Steel magnate Lakshmi N. Mittal and his son Aditya Mittal have secured a majority stake in the Rajasthan Royals IPL franchise through a definitive agreement valued at USD 1.65 billion - approximately Rs 15,600 crore - making it one of the most significant ownership transfers in Indian professional cricket's commercial history. Vaccine manufacturer Adar Poonawalla of Serum Institute of India joins the consortium as a minority partner, while outgoing lead-owner Manoj Badale retains a reduced holding. The transaction is expected to close in the third quarter of 2026, subject to regulatory clearances.
What the Valuation Reveals About Cricket's Commercial Ascent
The USD 1.65 billion figure encompasses not just the men's IPL franchise, but also the Paarl Royals in South Africa and the Barbados Royals in the Caribbean Premier League - reflecting how Indian franchise ownership has evolved into a multi-territory commercial asset rather than a single-market proposition.
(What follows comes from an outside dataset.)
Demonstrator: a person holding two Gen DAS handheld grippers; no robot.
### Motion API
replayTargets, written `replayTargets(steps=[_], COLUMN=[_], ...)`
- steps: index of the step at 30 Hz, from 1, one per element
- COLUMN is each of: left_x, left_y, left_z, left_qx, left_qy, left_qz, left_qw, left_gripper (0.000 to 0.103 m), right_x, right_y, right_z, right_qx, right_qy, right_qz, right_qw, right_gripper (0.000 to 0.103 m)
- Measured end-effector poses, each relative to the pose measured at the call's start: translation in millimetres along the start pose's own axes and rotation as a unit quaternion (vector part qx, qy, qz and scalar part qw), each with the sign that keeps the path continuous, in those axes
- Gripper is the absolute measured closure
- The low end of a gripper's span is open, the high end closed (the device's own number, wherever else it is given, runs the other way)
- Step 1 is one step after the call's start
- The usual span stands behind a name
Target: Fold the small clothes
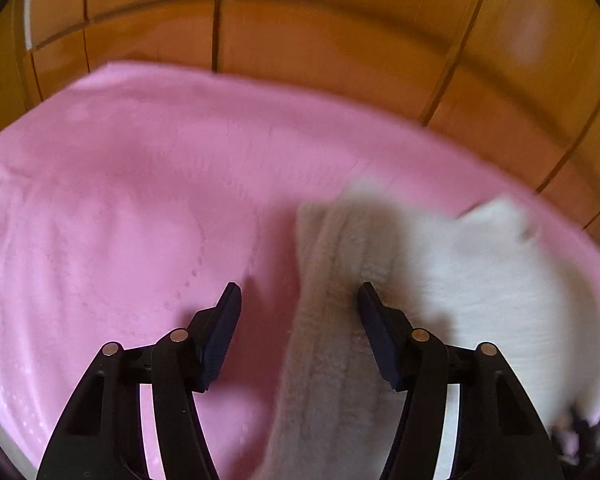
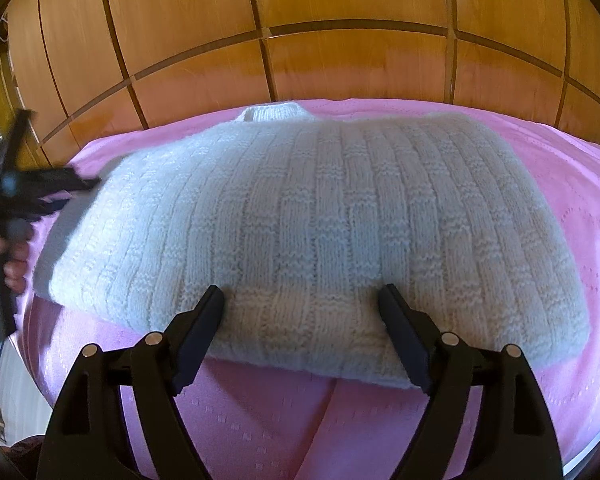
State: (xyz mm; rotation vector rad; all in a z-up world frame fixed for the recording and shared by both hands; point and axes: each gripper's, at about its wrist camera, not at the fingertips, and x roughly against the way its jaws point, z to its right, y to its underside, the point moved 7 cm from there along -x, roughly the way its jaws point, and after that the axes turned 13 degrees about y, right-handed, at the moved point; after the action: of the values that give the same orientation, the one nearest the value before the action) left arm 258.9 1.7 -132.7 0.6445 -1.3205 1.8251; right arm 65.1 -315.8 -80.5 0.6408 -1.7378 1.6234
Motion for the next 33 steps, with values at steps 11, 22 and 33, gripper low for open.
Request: replayTargets(steps=[11, 22, 33], left_x=[50, 41, 37], left_y=[8, 54, 59], left_z=[27, 88, 83], left_qx=[-0.054, -0.135, -0.115], left_qy=[-0.027, 0.014, 0.012], left_qz=[0.069, 0.038, 0.027], left_qw=[0.9958, 0.9900, 0.9929], left_gripper=[0.030, 0.019, 0.012], right_x=[20, -25, -39], right_y=[-21, -73, -52], right_z=[26, 119, 156], right_qx=[-0.053, -0.127, -0.170], right_qy=[-0.053, 0.025, -0.010], right_qz=[-0.004, -0.034, -0.066], right_qw=[0.997, 0.991, 0.983], right_gripper=[0.022, 0.032, 0.018])
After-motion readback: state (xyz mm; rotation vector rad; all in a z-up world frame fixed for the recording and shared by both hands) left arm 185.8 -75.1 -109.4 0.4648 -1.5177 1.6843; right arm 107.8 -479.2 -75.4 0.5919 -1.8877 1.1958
The valuation signals robust institutional confidence in the long-term commercial viability of Indian franchise cricket, which has steadily attracted global capital over the past decade.
For context, the Rajasthan Royals were among the original eight franchises when the IPL was established in 2008, and they won the inaugural edition of the competition. Over the years, the franchise built a reputation for identifying and developing emerging talent rather than relying exclusively on established names - an approach that shaped its identity in the market and, as Lakshmi Mittal's own statement suggests, played a role in attracting this particular buyer.
The Ownership Structure and What Changes
Under the restructured arrangement, the Mittal family will hold 75 per cent of the stake, making them the clear controlling interest. Adar Poonawalla holds approximately 18 per cent, and the remaining 7 per cent stays with existing approved investors, including Badale. The new board will include Lakshmi N. Mittal, Aditya Mittal, Vanisha Mittal-Bhatia, Adar Poonawalla, and Badale - a composition that blends incoming capital with institutional continuity.
Badale's retained presence is notable. His role, as described in the official press release, is to serve as a bridge between the franchise's history and its new ownership era, contributing institutional knowledge rather than operational control. This kind of transitional arrangement is common in high-value acquisitions where the outgoing custodian possesses intangible assets - relationships, cultural credibility, operational context - that a purely financial buyer cannot immediately replicate.
Who the Buyers Are and Why the Fit Is Significant
Lakshmi N. Mittal was born in Sadulpur, Rajasthan, and built ArcelorMittal into the world's largest steel company by output. His acquisition of a franchise bearing the name of his home state carries personal resonance alongside the commercial calculus. His son Aditya Mittal serves as CEO of ArcelorMittal, and together they represent a family with deep experience managing globally distributed, capital-intensive enterprises - a profile well suited to running a franchise with operations across three countries.
Adar Poonawalla, whose Serum Institute of India is the world's largest vaccine manufacturer by volume, brings a different but complementary dimension. His entry into franchise ownership follows a broader pattern among India's industrial elite, for whom high-visibility cultural and entertainment assets have become meaningful additions to diversified portfolios.
Regulatory Path and What Comes Next
Completion of the deal requires approvals from the Board of Control for Cricket in India, the Competition Commission of India, the IPL Governing Council, and other relevant authorities. The BCCI's ownership approval process involves scrutiny of financial standing, ownership structure, and conflict-of-interest considerations. The CCI review, standard in acquisitions of this scale, assesses whether the transaction alters competitive conditions in any relevant market.
The previous bid from a US-based consortium led by Kal Somani - valued at USD 1.63 billion - did not advance past due diligence, reportedly due to concerns that sources have not fully elaborated on publicly. The Mittal-led offer, at USD 1.65 billion, cleared that threshold and reached the definitive agreement stage, suggesting the incoming ownership satisfied the franchise's governance and financial verification requirements where the prior bid fell short.